Binnenkort responsabiliseringsbijdrage voor werkgevers met veel langdurig zieken?
Het begrotingsakkoord bevatte verschillende maatregelen m.b.t. de responsabilisering van langdurige arbeidsongeschiktheid. De responsabilisering speelt zich af op diverse niveaus.
De ontwerpprogrammawet verduidelijkt de concrete gevolgen op werkgeversniveau.
Ontdek hieronder het hoe, wat en waarom van de maatregel.
Situering
Werkgevers die onder de wet van 5 december 1968 betreffende de collectieve arbeidsovereenkomsten vallen (privé sector) met een bovenmaatse instroom van werknemers in invaliditeit (langdurige arbeidsongeschiktheid) zijn een responsabiliseringsbijdrage verschuldigd onder bepaalde voorwaarden.
Werkgevers met gemiddeld minder dan 50 werknemers worden vrijgesteld van deze bijdrage.
Een koninklijk besluit moet nog preciseren wanneer er sprake is van een bovenmaatse instroom in invaliditeit.
Concreet
De ratio wordt voor ieder kwartaal berekend als voortschrijdend gemiddelde van de intredes in invaliditeit in kwartaal Q (kwartaal waarin de invaliditeit een aanvang neemt) en de drie voorafgaande kwartalen ten opzichte van het aantal voltijdse equivalenten in de overeenstemmende kwartalen een jaar voordien.

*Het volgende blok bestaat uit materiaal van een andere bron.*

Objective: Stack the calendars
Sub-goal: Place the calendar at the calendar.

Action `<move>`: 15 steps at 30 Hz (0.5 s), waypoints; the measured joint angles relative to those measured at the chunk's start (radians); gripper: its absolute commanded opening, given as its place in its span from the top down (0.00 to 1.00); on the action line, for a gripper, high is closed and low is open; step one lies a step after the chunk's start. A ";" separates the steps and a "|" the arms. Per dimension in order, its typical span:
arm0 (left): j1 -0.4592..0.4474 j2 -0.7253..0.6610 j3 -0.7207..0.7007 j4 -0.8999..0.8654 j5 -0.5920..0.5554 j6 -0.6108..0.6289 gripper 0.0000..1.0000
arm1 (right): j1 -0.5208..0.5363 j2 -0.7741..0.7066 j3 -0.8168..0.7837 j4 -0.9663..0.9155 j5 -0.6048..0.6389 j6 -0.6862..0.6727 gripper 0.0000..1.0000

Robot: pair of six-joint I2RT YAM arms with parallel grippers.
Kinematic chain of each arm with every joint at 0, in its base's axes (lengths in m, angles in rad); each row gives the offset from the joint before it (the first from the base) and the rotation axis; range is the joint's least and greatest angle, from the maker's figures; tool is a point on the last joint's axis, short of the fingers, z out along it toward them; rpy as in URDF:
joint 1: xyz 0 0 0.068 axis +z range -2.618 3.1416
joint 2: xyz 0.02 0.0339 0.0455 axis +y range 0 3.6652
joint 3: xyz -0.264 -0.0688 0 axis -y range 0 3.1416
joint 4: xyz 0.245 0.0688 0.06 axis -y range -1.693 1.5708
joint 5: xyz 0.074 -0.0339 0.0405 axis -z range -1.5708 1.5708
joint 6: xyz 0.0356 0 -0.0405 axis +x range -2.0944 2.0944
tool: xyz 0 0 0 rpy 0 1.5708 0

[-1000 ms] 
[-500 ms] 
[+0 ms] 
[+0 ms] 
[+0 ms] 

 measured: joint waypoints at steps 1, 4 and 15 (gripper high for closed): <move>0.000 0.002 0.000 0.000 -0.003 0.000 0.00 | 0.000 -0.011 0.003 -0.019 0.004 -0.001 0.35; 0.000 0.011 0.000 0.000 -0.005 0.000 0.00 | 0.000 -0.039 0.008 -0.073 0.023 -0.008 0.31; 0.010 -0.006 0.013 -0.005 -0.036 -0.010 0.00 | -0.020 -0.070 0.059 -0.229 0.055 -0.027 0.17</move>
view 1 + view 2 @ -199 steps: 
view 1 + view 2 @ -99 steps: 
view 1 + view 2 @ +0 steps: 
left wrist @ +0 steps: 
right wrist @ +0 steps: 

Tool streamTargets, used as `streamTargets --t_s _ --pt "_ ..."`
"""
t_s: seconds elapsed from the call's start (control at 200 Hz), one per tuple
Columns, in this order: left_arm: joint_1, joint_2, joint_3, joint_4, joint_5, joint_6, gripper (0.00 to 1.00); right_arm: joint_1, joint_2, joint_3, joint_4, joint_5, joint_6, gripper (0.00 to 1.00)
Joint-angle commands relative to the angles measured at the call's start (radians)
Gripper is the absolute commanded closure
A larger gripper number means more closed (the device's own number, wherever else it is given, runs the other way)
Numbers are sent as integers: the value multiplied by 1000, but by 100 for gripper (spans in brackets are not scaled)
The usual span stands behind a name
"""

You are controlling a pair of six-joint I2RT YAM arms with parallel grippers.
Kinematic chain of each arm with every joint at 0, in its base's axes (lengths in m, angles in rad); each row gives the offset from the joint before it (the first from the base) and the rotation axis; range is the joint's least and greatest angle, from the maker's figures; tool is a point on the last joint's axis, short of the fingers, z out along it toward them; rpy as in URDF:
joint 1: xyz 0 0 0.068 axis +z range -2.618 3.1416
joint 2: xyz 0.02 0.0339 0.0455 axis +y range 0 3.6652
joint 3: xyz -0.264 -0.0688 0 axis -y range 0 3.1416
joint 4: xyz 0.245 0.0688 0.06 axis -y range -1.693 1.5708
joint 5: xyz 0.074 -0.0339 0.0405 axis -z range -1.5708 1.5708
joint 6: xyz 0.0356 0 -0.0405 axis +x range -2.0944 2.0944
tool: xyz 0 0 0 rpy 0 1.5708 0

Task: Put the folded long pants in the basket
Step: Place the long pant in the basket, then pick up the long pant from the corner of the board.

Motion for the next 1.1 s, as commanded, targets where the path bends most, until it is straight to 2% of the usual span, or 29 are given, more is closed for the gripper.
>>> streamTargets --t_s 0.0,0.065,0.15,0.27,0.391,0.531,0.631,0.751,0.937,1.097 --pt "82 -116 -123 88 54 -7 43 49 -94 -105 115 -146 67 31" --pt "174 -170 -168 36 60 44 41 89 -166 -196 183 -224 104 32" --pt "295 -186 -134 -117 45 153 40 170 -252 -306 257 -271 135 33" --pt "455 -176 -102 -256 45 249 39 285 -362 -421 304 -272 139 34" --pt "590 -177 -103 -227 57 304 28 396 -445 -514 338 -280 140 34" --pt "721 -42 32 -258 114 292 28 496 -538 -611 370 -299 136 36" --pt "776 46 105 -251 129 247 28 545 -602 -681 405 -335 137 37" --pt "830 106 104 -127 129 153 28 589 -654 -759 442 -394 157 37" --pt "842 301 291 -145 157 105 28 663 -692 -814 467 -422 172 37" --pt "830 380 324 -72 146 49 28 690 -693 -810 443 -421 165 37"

Deze berekening gebeurt op basis van de gegevens van de werknemers van 18 tot en met 54 jaar op de datum van aanvang van de primaire arbeidsongeschiktheid met minstens 3 jaar anciënniteit binnen de onderneming.
De berekening en de inning van de bijdrage zal gebeuren door de RSZ. Het zal aan de hand van een debetbericht samen met de bijdragen voor het tweede kwartaal volgend op kwartaal Q (Q+2) geïnd worden. Proactief zal de werkgever op de hoogte worden gebracht indien de ratio ongunstig evolueert. De concrete modaliteiten moeten nog via koninklijk besluit bepaald worden.
De RSZ zal de bijdrage doorstorten naar het fonds voor bestaanszekerheid van de sector. Deze bijdrage kan dan aangewend worden om maatregelen te nemen om deze problematiek het hoofd te bieden.
Omvang
Een specifieke werkgeversbijdrage op kwartaalbasis van 0,625% op de bijdrageplichtige lonen in de onderneming in kwartaal Q-1(kwartaal voorafgaand aan kwartaal waarin de invaliditeit een aanvang nam) is verschuldigd door de ondernemingen met gemiddeld 50 werknemers die een bovenmaatse instroom in de invaliditeit kennen.
Let wel: bovenvermelde is gebaseerd op ontwerpwetgeving en bijgevolg nog aan wijzigingen onderhevig.
Bron:
- Wetsontwerp van 1 december 2021 ‘Ontwerp van programmawet’.